HOW TO COMPLETE THIS TASK: In the records below, the relevant part opens with the line containing "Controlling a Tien" and closes with the line containing "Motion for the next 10"; print that part exactly and only, without its pictures.

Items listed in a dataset
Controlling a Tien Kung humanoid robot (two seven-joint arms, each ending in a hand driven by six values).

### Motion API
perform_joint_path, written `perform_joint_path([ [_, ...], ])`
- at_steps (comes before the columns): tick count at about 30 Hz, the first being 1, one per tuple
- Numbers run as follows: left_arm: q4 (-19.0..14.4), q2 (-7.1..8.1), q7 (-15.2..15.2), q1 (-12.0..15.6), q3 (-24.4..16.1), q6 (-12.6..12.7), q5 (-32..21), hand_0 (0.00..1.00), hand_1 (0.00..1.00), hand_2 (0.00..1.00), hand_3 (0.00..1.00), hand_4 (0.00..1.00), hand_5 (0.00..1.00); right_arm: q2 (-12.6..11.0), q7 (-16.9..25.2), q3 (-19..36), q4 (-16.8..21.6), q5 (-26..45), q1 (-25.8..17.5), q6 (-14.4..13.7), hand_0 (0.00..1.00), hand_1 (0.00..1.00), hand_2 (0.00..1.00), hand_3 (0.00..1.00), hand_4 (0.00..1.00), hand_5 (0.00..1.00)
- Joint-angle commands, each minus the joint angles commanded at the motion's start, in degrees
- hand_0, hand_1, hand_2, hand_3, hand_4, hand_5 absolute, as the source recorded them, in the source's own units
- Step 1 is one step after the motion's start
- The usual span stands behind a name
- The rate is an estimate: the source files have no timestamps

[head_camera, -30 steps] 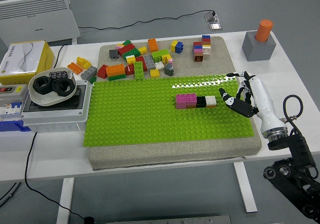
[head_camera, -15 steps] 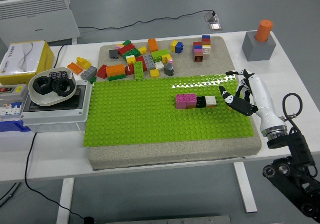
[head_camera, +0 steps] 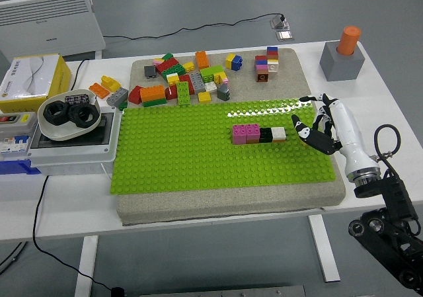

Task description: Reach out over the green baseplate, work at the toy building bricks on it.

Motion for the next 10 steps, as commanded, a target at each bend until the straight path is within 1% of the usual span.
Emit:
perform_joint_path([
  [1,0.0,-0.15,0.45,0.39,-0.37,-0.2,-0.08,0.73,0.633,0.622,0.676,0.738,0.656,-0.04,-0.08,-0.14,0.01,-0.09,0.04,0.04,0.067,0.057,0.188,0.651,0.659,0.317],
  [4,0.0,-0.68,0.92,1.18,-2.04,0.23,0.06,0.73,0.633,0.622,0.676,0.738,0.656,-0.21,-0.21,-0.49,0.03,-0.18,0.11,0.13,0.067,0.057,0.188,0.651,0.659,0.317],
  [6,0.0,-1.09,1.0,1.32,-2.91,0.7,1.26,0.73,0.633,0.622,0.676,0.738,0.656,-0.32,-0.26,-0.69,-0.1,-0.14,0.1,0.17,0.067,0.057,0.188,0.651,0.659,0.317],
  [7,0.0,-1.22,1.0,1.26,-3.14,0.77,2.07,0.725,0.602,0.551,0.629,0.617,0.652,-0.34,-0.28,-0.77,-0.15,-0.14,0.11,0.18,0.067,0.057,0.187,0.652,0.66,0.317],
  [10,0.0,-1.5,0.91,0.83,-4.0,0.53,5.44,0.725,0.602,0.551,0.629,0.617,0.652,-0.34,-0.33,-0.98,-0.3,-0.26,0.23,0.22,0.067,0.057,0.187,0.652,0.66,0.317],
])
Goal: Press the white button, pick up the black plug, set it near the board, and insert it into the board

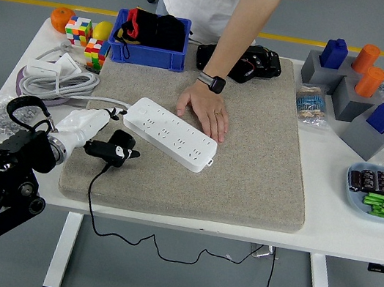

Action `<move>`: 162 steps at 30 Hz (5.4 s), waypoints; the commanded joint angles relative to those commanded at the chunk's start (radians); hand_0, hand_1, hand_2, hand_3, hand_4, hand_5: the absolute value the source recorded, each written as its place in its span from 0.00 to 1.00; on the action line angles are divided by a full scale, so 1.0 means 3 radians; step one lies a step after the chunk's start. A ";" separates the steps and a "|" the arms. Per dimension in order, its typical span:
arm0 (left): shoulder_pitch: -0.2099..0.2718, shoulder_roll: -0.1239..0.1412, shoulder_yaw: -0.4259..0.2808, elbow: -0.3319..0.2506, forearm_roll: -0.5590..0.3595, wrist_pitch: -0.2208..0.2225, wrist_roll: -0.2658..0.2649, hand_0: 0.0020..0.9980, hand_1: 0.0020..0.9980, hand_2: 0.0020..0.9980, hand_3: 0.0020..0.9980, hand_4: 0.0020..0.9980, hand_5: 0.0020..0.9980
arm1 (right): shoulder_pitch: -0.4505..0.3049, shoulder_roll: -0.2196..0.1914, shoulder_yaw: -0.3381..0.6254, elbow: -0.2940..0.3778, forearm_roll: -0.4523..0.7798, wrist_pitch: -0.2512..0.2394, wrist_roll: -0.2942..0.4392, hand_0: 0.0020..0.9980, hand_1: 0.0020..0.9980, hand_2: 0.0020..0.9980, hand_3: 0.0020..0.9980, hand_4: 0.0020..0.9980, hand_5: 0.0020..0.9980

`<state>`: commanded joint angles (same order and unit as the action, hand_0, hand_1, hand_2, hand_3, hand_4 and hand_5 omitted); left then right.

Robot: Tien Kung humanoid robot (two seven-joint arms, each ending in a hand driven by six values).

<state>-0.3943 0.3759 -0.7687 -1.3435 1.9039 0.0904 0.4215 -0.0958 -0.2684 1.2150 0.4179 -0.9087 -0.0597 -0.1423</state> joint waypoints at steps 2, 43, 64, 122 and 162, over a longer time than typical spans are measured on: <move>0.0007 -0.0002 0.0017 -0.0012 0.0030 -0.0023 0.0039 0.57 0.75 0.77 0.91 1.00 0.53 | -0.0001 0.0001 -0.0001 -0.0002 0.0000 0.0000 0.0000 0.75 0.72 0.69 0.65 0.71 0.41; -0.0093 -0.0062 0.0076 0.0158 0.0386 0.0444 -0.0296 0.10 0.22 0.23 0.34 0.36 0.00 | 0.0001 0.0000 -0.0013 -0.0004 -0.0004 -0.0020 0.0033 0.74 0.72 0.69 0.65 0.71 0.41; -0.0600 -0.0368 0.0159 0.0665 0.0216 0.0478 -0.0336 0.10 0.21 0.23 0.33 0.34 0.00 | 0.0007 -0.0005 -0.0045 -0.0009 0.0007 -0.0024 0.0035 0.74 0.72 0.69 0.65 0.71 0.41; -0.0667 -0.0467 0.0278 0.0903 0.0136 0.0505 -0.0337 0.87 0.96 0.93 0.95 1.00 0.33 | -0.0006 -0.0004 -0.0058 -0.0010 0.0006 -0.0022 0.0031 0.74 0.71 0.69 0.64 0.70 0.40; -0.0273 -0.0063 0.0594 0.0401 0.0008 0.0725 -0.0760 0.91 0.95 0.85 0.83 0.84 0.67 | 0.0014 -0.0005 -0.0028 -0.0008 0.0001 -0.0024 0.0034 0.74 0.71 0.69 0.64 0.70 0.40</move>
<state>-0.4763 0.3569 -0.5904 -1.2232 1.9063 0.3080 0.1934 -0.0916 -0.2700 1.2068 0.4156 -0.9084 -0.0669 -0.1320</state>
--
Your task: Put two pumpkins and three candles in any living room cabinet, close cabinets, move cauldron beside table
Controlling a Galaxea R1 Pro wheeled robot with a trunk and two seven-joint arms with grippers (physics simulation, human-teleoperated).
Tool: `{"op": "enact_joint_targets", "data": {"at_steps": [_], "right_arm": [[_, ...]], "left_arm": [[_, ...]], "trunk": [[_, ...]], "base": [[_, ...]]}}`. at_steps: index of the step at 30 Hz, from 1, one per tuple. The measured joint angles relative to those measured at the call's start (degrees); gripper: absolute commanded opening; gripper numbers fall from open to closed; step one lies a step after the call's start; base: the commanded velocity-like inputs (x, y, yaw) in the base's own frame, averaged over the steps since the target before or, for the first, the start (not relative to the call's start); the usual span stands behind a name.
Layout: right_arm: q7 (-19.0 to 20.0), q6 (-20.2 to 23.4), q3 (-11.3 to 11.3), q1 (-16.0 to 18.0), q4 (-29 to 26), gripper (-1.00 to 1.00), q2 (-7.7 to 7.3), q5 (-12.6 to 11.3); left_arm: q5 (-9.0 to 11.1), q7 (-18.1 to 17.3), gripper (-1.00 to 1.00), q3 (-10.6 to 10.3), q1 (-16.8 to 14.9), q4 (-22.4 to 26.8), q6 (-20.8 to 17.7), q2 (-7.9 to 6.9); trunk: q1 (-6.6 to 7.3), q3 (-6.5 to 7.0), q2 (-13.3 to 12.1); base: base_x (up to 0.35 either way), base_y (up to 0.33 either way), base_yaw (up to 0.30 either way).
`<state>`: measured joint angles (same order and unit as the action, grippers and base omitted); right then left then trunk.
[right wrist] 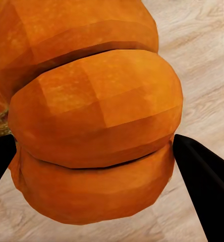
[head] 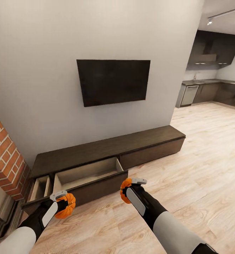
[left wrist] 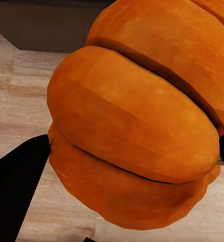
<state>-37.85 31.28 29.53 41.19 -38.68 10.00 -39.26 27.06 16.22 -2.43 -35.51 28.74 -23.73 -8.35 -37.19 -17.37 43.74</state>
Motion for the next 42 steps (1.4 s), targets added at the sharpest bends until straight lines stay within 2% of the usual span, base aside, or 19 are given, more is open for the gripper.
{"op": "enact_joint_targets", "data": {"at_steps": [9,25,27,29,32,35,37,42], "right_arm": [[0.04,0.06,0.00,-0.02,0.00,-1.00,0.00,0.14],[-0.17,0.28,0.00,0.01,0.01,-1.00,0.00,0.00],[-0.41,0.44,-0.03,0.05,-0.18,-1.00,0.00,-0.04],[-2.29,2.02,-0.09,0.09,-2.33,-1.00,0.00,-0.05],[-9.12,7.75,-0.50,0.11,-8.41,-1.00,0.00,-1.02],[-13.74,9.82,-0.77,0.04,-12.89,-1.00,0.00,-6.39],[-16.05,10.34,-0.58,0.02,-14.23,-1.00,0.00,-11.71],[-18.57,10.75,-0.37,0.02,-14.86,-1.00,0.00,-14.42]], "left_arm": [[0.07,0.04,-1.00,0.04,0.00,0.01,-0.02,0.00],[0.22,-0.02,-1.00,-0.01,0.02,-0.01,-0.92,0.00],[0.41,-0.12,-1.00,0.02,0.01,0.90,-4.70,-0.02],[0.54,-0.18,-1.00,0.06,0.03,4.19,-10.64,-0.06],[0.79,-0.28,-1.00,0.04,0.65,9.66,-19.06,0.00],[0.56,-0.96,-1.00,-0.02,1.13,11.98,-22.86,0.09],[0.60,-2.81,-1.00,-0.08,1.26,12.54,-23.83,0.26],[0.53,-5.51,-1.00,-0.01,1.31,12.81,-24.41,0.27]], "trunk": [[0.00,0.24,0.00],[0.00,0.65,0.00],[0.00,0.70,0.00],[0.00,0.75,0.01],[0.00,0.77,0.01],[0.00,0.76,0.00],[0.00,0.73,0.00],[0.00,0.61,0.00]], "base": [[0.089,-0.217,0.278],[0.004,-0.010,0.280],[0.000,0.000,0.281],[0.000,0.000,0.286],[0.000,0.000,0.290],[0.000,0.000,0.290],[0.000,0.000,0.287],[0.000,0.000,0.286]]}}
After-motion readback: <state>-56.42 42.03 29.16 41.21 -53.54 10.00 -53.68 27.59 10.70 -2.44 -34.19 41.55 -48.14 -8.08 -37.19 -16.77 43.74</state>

COMPLETED EXERCISE:
Controlling a Tien Kung humanoid robot (two seven-joint arms, each ending in a hand driven by six values).

### Motion API
perform_joint_path, written `perform_joint_path([ [_, ...], ])`
- at_steps (comes before the columns): tick count at about 30 Hz, the first being 1, one per tuple
- Numbers run as follows: left_arm: q4 (-19.0..14.4), q2 (-7.1..8.1), q7 (-15.2..15.2), q1 (-12.0..15.6), q3 (-24.4..16.1), q6 (-12.6..12.7), q5 (-32..21), hand_0 (0.00..1.00), hand_1 (0.00..1.00), hand_2 (0.00..1.00), hand_3 (0.00..1.00), hand_4 (0.00..1.00), hand_5 (0.00..1.00); right_arm: q2 (-12.6..11.0), q7 (-16.9..25.2), q3 (-19..36), q4 (-16.8..21.6), q5 (-26..45), q1 (-25.8..17.5), q6 (-14.4..13.7), hand_0 (0.00..1.00), hand_1 (0.00..1.00), hand_2 (0.00..1.00), hand_3 (0.00..1.00), hand_4 (0.00..1.00), hand_5 (0.00..1.00)
- Joint-angle commands, each minus the joint angles commanded at the motion's start, in degrees
- hand_0, hand_1, hand_2, hand_3, hand_4, hand_5 absolute, as the source recorded them, in the source's own units
- Step 1 is one step after the motion's start
- The usual span stands behind a name
- The rate is an estimate: the source files have no timestamps

[head_camera, -30 steps] 
[head_camera, -15 steps] 
[head_camera, +0 steps] 

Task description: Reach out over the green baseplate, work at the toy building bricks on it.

Motion for the next 10 steps, as commanded, a target at each bend until the straight path is within 1% of the usual span.

The exercise has been finished.